> [Work to complete]
Copy out the full listing that comes next, exactly.

> [Data to examine]
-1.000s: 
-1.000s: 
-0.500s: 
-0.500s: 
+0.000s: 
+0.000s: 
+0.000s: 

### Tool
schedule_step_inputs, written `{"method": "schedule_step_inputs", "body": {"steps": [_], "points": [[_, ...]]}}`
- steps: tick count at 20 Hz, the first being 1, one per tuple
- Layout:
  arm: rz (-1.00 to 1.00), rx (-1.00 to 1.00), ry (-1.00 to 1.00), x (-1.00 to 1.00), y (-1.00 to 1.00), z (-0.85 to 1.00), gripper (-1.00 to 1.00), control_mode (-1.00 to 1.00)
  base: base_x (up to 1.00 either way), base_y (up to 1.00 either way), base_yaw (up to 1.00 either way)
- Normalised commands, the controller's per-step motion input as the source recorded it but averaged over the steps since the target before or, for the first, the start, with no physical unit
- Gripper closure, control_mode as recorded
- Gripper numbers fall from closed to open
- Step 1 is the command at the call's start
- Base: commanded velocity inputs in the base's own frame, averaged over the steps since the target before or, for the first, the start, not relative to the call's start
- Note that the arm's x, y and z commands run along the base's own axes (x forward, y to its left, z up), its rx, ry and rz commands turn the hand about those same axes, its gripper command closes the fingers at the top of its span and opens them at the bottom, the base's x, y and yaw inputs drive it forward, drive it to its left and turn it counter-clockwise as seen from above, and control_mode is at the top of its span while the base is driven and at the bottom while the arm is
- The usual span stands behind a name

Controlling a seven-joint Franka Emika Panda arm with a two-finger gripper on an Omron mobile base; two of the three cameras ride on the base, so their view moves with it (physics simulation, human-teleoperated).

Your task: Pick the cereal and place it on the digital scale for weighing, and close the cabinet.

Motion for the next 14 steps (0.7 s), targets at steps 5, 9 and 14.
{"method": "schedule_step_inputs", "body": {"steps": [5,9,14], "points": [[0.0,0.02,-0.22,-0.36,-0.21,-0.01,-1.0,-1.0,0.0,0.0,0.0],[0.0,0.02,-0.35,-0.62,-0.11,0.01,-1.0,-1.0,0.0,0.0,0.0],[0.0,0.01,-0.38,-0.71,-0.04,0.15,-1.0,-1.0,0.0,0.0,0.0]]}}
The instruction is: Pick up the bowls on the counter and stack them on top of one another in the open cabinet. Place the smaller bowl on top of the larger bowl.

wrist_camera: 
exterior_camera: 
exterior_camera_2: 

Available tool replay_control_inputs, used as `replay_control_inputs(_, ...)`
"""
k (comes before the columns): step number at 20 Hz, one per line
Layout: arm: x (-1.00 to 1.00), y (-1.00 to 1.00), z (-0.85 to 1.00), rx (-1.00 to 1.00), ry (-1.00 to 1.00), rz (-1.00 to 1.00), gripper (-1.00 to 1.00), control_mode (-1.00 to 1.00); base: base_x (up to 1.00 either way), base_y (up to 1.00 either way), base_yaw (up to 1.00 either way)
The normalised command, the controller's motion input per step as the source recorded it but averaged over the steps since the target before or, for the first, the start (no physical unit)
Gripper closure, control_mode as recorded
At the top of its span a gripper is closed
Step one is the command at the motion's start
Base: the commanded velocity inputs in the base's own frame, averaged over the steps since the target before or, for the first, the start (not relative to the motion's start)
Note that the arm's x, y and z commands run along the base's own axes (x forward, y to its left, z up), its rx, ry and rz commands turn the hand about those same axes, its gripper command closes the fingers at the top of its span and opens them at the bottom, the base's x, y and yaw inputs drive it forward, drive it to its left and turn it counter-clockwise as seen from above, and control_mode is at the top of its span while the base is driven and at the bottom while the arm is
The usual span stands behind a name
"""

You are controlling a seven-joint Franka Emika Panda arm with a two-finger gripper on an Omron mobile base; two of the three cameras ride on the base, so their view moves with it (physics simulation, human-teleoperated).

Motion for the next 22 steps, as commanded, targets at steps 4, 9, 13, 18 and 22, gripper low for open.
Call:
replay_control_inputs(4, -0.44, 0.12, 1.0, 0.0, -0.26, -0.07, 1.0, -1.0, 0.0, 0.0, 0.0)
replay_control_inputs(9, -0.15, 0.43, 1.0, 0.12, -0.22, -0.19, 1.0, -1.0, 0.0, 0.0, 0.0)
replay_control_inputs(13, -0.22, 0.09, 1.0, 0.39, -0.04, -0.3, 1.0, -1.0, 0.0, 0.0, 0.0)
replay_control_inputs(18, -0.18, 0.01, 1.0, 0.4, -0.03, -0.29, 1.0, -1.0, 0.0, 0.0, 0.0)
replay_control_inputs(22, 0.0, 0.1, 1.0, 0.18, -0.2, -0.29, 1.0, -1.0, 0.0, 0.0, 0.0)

> [Solution to this task]
-1.000s: 
-1.000s: 
-0.500s: 
-0.500s: 
+0.000s: 
+0.000s: 
+0.000s: 

### Tool
schedule_step_inputs, written `{"method": "schedule_step_inputs", "body": {"steps": [_], "points": [[_, ...]]}}`
- steps: tick count at 20 Hz, the first being 1, one per tuple
- Layout:
  arm: rz (-1.00 to 1.00), rx (-1.00 to 1.00), ry (-1.00 to 1.00), x (-1.00 to 1.00), y (-1.00 to 1.00), z (-0.85 to 1.00), gripper (-1.00 to 1.00), control_mode (-1.00 to 1.00)
  base: base_x (up to 1.00 either way), base_y (up to 1.00 either way), base_yaw (up to 1.00 either way)
- Normalised commands, the controller's per-step motion input as the source recorded it but averaged over the steps since the target before or, for the first, the start, with no physical unit
- Gripper closure, control_mode as recorded
- Gripper numbers fall from closed to open
- Step 1 is the command at the call's start
- Base: commanded velocity inputs in the base's own frame, averaged over the steps since the target before or, for the first, the start, not relative to the call's start
- Note that the arm's x, y and z commands run along the base's own axes (x forward, y to its left, z up), its rx, ry and rz commands turn the hand about those same axes, its gripper command closes the fingers at the top of its span and opens them at the bottom, the base's x, y and yaw inputs drive it forward, drive it to its left and turn it counter-clockwise as seen from above, and control_mode is at the top of its span while the base is driven and at the bottom while the arm is
- The usual span stands behind a name

Controlling a seven-joint Franka Emika Panda arm with a two-finger gripper on an Omron mobile base; two of the three cameras ride on the base, so their view moves with it (physics simulation, human-teleoperated).

Your task: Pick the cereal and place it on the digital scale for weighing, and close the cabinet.

Motion for the next 14 steps (0.7 s), targets at steps 5, 9 and 14.
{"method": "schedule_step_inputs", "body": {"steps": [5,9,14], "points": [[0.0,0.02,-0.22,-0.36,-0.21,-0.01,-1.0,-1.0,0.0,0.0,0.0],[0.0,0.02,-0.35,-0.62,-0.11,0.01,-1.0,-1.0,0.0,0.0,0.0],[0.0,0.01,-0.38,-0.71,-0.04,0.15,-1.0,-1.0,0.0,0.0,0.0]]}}
The instruction is: Pick up the bowls on the counter and stack them on top of one another in the open cabinet. Place the smaller bowl on top of the larger bowl.

wrist_camera: 
exterior_camera: 
exterior_camera_2: 

Available tool replay_control_inputs, used as `replay_control_inputs(_, ...)`
"""
k (comes before the columns): step number at 20 Hz, one per line
Layout: arm: x (-1.00 to 1.00), y (-1.00 to 1.00), z (-0.85 to 1.00), rx (-1.00 to 1.00), ry (-1.00 to 1.00), rz (-1.00 to 1.00), gripper (-1.00 to 1.00), control_mode (-1.00 to 1.00); base: base_x (up to 1.00 either way), base_y (up to 1.00 either way), base_yaw (up to 1.00 either way)
The normalised command, the controller's motion input per step as the source recorded it but averaged over the steps since the target before or, for the first, the start (no physical unit)
Gripper closure, control_mode as recorded
At the top of its span a gripper is closed
Step one is the command at the motion's start
Base: the commanded velocity inputs in the base's own frame, averaged over the steps since the target before or, for the first, the start (not relative to the motion's start)
Note that the arm's x, y and z commands run along the base's own axes (x forward, y to its left, z up), its rx, ry and rz commands turn the hand about those same axes, its gripper command closes the fingers at the top of its span and opens them at the bottom, the base's x, y and yaw inputs drive it forward, drive it to its left and turn it counter-clockwise as seen from above, and control_mode is at the top of its span while the base is driven and at the bottom while the arm is
The usual span stands behind a name
"""

You are controlling a seven-joint Franka Emika Panda arm with a two-finger gripper on an Omron mobile base; two of the three cameras ride on the base, so their view moves with it (physics simulation, human-teleoperated).

Motion for the next 22 steps, as commanded, targets at steps 4, 9, 13, 18 and 22, gripper low for open.
Call:
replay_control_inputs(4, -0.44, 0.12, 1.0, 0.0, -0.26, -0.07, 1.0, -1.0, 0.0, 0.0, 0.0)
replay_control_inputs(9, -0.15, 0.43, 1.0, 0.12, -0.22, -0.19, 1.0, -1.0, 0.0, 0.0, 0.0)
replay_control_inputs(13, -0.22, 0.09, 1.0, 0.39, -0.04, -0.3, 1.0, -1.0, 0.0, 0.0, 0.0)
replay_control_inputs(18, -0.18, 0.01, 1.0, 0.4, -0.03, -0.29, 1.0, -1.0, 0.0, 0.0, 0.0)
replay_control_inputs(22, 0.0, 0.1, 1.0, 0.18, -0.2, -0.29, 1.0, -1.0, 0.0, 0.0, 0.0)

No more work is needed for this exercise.